Data follows below. Repeat exactly the lines between the line holding "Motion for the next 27" and the line holding "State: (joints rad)", inclusive, and nothing more; drop pictures.

-----

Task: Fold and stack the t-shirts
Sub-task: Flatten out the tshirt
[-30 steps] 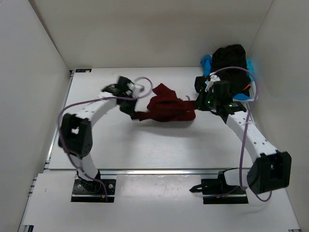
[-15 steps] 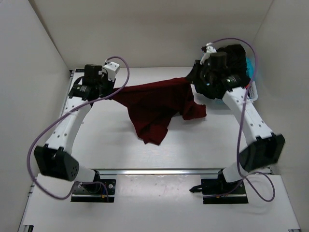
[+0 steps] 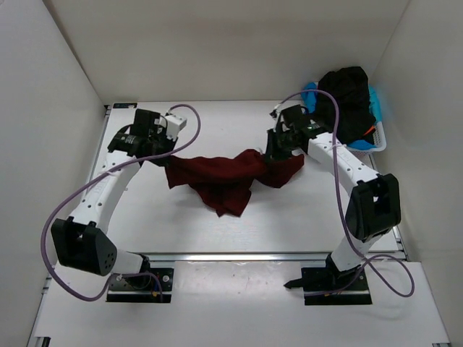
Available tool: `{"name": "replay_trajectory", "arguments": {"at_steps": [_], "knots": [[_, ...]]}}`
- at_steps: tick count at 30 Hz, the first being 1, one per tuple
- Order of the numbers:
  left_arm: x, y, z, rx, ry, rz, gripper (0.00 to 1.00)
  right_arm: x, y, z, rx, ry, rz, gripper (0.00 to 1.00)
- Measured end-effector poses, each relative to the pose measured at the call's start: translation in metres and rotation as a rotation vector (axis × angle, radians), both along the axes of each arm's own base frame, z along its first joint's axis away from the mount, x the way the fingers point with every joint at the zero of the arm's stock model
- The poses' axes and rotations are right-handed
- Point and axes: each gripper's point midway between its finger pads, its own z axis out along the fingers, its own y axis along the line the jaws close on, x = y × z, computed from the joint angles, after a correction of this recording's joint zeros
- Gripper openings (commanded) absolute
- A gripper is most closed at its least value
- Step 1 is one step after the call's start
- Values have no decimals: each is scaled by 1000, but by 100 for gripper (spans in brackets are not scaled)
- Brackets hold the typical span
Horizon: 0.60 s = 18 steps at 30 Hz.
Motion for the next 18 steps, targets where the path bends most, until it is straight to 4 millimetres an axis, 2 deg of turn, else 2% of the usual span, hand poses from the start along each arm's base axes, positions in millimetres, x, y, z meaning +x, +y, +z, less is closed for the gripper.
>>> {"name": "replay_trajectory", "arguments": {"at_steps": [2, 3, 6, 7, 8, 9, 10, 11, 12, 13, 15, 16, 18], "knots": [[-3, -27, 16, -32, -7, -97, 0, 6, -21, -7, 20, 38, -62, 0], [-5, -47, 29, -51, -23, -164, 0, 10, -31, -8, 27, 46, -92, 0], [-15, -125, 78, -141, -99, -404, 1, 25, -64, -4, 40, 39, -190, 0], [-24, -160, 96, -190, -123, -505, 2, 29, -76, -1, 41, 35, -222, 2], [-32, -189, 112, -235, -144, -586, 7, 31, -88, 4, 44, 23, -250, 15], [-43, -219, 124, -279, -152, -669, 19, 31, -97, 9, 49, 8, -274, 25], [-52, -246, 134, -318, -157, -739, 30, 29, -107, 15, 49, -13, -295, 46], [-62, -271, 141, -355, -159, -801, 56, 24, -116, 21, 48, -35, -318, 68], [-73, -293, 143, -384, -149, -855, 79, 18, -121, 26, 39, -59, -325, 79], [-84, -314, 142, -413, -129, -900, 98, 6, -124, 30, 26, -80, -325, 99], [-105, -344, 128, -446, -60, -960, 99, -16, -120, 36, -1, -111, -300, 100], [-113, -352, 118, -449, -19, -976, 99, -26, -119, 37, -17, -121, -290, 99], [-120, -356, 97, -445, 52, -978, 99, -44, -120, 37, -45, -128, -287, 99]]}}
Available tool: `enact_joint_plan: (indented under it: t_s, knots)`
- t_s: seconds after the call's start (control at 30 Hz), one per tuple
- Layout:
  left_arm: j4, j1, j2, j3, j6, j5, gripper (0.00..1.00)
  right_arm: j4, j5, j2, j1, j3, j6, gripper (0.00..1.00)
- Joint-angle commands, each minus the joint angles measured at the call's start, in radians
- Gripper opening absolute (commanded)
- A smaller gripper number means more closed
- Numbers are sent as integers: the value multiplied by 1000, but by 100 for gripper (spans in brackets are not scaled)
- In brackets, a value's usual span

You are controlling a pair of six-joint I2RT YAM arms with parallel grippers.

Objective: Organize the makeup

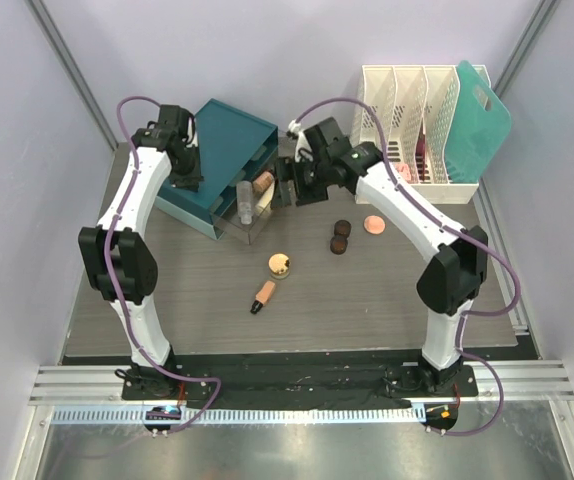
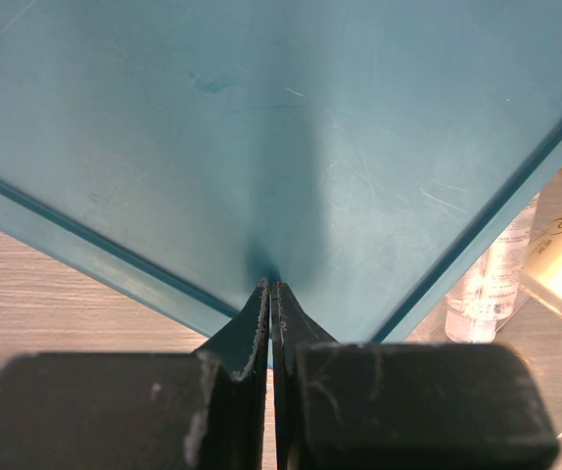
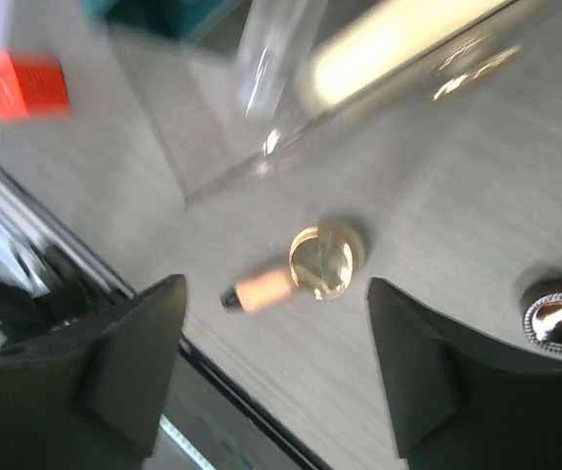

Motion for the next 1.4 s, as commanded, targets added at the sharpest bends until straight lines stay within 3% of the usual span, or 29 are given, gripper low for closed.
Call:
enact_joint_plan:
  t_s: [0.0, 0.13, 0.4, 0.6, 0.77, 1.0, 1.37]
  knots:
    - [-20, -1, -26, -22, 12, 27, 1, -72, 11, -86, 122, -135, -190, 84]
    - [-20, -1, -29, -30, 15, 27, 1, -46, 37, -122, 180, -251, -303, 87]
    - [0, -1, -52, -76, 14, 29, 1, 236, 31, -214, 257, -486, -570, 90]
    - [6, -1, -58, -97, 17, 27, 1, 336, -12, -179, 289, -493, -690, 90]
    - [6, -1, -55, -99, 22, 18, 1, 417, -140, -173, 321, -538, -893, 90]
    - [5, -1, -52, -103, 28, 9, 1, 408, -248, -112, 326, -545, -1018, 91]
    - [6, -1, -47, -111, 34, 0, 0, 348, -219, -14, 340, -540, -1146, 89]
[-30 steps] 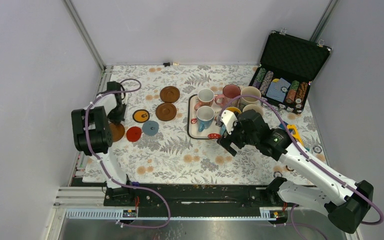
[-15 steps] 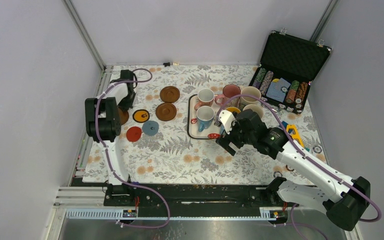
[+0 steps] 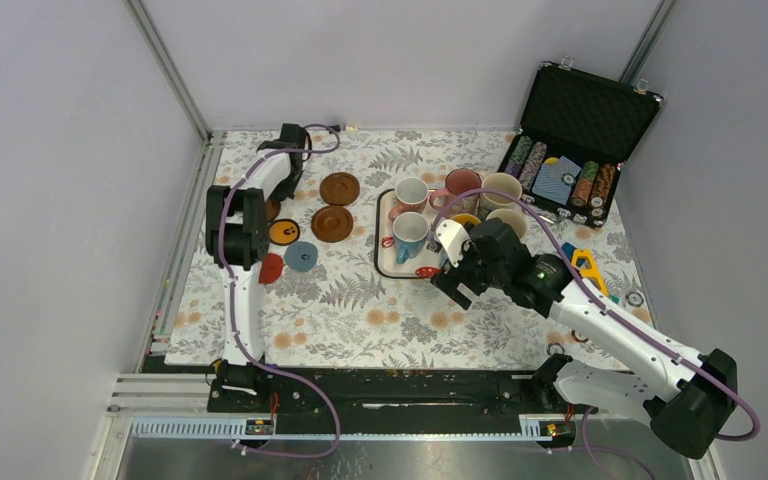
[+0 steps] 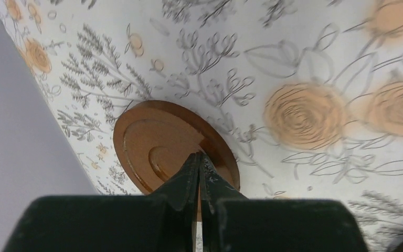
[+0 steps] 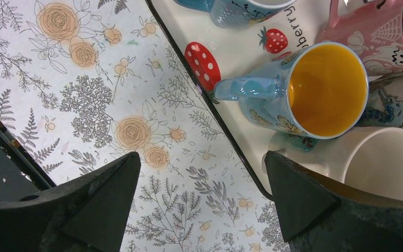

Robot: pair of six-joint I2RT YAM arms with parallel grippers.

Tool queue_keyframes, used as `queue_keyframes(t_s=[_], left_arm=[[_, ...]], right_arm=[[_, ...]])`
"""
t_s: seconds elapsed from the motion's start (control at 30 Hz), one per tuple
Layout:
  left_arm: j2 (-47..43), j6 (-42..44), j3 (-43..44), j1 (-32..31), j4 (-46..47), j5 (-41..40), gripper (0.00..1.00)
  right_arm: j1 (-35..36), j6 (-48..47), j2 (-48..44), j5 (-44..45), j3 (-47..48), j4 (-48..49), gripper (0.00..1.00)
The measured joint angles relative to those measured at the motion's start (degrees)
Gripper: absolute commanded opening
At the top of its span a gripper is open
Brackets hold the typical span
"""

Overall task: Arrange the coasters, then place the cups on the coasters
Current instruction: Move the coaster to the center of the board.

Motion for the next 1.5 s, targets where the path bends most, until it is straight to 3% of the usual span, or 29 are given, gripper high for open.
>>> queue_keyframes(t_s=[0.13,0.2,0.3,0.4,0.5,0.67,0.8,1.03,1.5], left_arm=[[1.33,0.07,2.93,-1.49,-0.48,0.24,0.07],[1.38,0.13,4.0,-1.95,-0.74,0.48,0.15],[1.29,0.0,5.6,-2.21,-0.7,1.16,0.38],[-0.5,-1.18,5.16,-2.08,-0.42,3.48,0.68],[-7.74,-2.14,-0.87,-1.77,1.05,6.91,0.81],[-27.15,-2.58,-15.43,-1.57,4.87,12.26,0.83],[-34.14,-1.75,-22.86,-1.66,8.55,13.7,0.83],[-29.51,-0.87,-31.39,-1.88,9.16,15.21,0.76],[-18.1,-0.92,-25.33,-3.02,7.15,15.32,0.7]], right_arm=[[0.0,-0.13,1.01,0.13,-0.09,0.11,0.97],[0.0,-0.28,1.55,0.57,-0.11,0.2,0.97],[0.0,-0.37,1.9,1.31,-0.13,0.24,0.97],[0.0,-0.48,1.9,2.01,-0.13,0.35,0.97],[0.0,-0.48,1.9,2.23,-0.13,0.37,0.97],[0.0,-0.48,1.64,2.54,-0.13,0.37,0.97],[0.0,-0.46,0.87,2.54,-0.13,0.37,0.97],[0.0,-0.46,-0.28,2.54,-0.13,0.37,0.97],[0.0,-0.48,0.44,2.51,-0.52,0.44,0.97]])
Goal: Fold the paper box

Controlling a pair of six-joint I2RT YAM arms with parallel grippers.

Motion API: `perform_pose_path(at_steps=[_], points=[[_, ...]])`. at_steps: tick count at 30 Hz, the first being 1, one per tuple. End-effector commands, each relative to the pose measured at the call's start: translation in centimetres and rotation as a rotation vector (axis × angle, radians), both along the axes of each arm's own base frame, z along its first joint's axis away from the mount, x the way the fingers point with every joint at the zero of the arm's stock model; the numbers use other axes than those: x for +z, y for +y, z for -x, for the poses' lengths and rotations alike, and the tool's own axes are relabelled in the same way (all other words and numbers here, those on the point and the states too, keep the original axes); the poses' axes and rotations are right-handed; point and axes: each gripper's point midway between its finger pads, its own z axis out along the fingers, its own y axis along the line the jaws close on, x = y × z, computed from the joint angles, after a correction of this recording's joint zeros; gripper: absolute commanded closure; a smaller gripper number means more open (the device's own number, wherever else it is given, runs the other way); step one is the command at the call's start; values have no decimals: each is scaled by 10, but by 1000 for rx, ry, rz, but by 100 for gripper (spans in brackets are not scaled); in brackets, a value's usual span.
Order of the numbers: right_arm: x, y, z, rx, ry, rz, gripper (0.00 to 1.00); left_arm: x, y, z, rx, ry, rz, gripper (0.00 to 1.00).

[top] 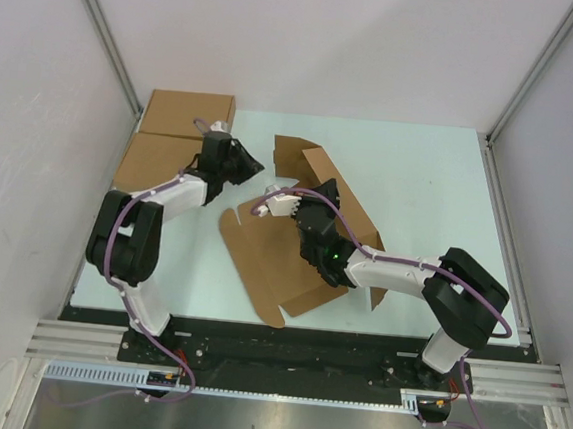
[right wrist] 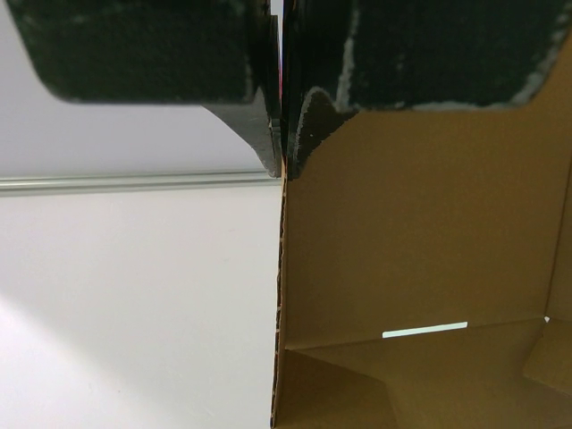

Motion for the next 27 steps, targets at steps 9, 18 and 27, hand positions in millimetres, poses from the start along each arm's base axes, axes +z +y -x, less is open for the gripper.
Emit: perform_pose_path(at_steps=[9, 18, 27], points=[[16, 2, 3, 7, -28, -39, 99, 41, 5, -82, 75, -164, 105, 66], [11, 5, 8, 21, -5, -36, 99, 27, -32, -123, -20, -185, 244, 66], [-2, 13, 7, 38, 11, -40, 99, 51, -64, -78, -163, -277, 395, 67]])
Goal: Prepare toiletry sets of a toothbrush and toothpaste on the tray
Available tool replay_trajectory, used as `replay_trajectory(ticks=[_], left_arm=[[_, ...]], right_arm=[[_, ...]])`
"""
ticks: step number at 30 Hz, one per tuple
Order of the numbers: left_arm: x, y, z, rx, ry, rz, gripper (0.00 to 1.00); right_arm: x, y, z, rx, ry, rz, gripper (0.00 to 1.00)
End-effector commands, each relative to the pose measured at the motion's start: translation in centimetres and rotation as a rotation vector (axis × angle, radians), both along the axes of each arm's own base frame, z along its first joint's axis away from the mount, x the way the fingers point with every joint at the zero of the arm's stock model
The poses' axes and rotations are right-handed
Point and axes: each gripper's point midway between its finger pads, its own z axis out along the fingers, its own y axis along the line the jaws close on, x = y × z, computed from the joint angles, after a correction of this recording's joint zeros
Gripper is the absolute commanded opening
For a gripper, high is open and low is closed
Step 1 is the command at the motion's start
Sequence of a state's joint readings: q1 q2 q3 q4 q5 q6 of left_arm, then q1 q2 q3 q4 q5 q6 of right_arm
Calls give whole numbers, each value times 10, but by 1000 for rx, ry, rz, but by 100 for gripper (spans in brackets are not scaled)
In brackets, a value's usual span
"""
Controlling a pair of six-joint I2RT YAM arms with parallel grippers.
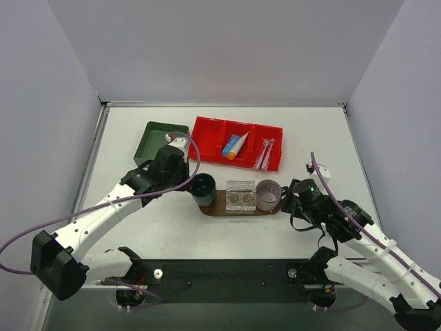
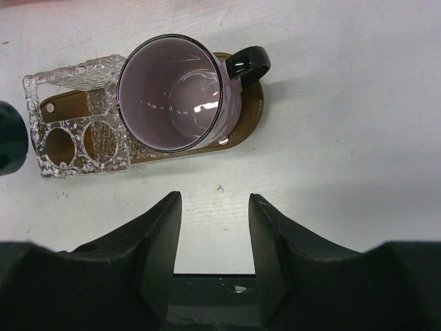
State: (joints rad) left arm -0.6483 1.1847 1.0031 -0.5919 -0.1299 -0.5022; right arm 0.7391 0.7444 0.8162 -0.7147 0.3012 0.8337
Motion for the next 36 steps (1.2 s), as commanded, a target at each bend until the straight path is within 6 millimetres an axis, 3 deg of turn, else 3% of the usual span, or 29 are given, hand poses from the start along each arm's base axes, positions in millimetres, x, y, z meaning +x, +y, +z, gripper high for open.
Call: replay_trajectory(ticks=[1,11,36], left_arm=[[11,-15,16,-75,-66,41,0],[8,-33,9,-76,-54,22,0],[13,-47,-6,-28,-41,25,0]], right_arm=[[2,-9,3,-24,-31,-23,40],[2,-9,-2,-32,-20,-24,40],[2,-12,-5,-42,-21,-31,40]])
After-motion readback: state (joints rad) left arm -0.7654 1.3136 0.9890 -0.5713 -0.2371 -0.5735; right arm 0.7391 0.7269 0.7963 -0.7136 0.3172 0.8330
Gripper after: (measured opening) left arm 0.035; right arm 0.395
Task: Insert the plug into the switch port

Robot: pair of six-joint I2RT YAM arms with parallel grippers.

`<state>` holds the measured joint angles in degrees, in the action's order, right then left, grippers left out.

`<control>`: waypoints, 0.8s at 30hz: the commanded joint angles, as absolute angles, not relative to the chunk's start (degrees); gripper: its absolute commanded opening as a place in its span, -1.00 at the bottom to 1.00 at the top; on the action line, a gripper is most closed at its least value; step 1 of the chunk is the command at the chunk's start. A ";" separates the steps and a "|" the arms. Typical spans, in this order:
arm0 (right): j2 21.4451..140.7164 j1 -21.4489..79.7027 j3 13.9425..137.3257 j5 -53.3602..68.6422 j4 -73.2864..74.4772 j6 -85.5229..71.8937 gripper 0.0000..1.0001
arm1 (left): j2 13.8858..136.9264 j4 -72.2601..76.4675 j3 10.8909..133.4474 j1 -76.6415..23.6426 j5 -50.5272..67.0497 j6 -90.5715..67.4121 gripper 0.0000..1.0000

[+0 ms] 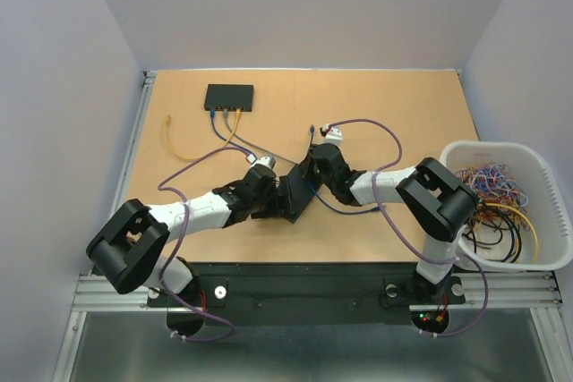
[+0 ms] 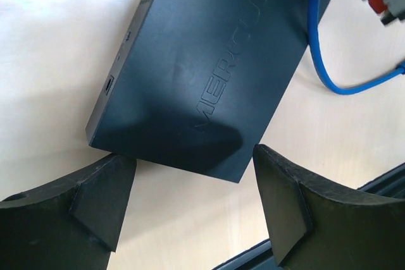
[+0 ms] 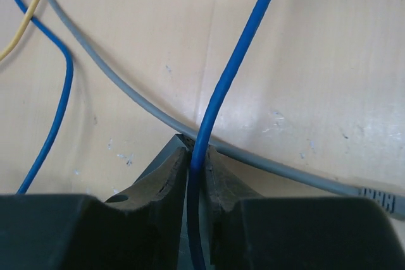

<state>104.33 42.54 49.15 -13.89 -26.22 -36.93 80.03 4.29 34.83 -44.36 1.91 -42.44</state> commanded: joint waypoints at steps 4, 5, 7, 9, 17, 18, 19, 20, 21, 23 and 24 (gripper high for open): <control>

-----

**FINISHED EXERCISE**:
Motion for the next 27 steps, targets at steps 9, 18 and 27, hand positions in millimetres, poses from the start along each arm's base axes, axes +z +y -x, less is open for the gripper.
Emit: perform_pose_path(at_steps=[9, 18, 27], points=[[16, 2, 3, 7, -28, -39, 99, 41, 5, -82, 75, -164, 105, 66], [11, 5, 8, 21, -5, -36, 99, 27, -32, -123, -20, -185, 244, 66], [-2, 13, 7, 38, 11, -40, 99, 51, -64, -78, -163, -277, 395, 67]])
Goal: Prepare toiletry sets of a toothbrush and toothpaste on the tray
Available tool replay_trajectory, used as `replay_trajectory(ticks=[_], left_arm=[[_, ...]], right_arm=[[_, ...]])`
"""
ticks: step number at 30 Hz, one per tuple
Order of the numbers: left_arm: x, y, z, rx, ry, rz, gripper (0.00 to 1.00); right_arm: x, y, z, rx, ry, rz, gripper (0.00 to 1.00)
End-effector commands, each relative to the pose measured at the motion's start: translation in centimetres and rotation as a rotation vector (axis × angle, radians), both along the axes of each arm's own base frame, z along its first joint's axis away from the mount, x the way the fingers point with every joint at the zero of the arm's stock model
The poses' axes and rotations are right-handed
Point and axes: each gripper's point midway between its finger pads, its own z axis out along the fingers, its own y axis along the line the jaws close on, x = y × z, computed from the joint angles, after a correction of this recording's joint zeros
Gripper is the absolute commanded opening
For a gripper, high is open and low is closed
Step 1 is the command at the motion's start
Sequence of a state's joint readings: q1 q2 q3 q4 q5 q6 of left_arm, then q1 q2 q3 q4 q5 q6 of right_arm
Calls give whole numbers, each value times 10, but by 1000 for rx, ry, rz, but by 100 for gripper (spans in brackets are not scaled)
In brackets, a value's usual span
"""
Controlling a pair of six-joint I2RT YAM arms with parallel grippers.
State: (joints rad) left arm -0.6483 1.1847 1.0031 -0.5919 -0.1299 -0.5022; right arm 0.7391 0.7444 0.8162 -0.7147 0.3012 0.8337

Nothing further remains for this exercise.